Effect of iron supplementation in women with chronic cough and iron deficiency

Authors


  • Clinical Trial registration: NCT01507792; ClinicalTrials.gov.

  • Disclosures None. The authors deny any potential conflicts of interest, including all relevant financial interests, in any company or institution that might benefit from the publication.

  • All listed authors meet ICMJE http://www.icmje.org/authorship criteria. Nobody who qualifies for authorship has been excluded. Credit for authorship are based on: (i) substantial contributions to research design, or the acquisition, analysis or interpretation of data; (ii) drafting the paper or revising it critically; (iii) approval of the submitted and final versions.

Caterina BUCCA, Associate Professor of Respiratory Diseases, Department of Clinical Pathophysiology, University of Turin, Via Lamarmora 41, 10128 Turin, Italy
Tel.: +39 011 6336748
Fax: +39 011 6637238
Email: caterina.bucca@unito.it

Summary

Aims:  Chronic cough is more frequent and severe in women than in men. Women often have decreased iron stores, because of menses and pregnancies. We investigated if iron deficiency has a role in chronic cough by increasing airway sensitivity to inhaled irritants.

Methods:  Twenty-two non-smoking women with chronic unexplained cough and iron deficiency (serum ferritin below 15 ng/ml) were examined in baseline, after 2 months empiric treatment with anti H1-histaminic drug and proton pump inhibitor, and after iron supplementation (330–660 mg iron sulphate tablets daily) for 2 months. Outcome measures were cough visual analogue scale (VAS), and histamine thresholds of the larynx (PC25MIF50, concentration causing 25% in MIF50), bronchi (PC20FEV1) and cough (PC5cough).

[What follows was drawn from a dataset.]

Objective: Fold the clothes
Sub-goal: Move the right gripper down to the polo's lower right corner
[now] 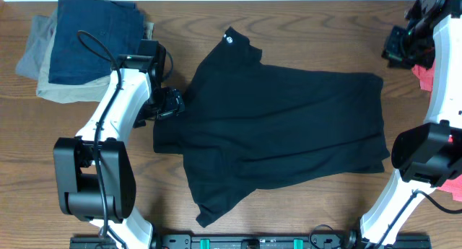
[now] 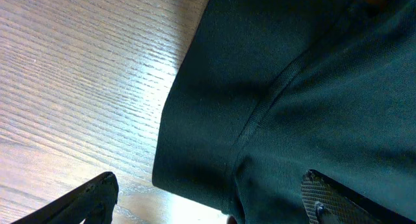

Results:  Mean serum ferritin was 9.3 ng/ml (95% CI 7.7–10.9), 13 patients had mild anaemia. All the patients had laryngeal and cough hyperresponsiveness,12 had also bronchial hyperresponsiveness. Empiric treatment produced no significant effect, whereas iron supplementation improved cough VAS from 4.03 (3.6–4.47) to 2.6 (1.9–3.27), p < 0.0001, PC20FEV1 from 10.04 mg/ml (5.37–18.77) to 22.2 (11.7–41.8), p < 0.001, PC25MIF50 from 3.09 mg/ml (1.9–4.9) to 11.9 (7.3–19.4), p < 0.001 and PC5cough from 2.1 mg/ml (1.2–3.6) to 8.8 (5.2–15.1), p < 0.001.

Conclusion:  In women with unexplained chronic cough unresponsive to targeted treatment, airway and cough hyperresponsiveness may be sustained by iron deficiency. Healthy women with chronic cough should be checked for iron deficiency as iron repletion may resolve such disturbing symptom.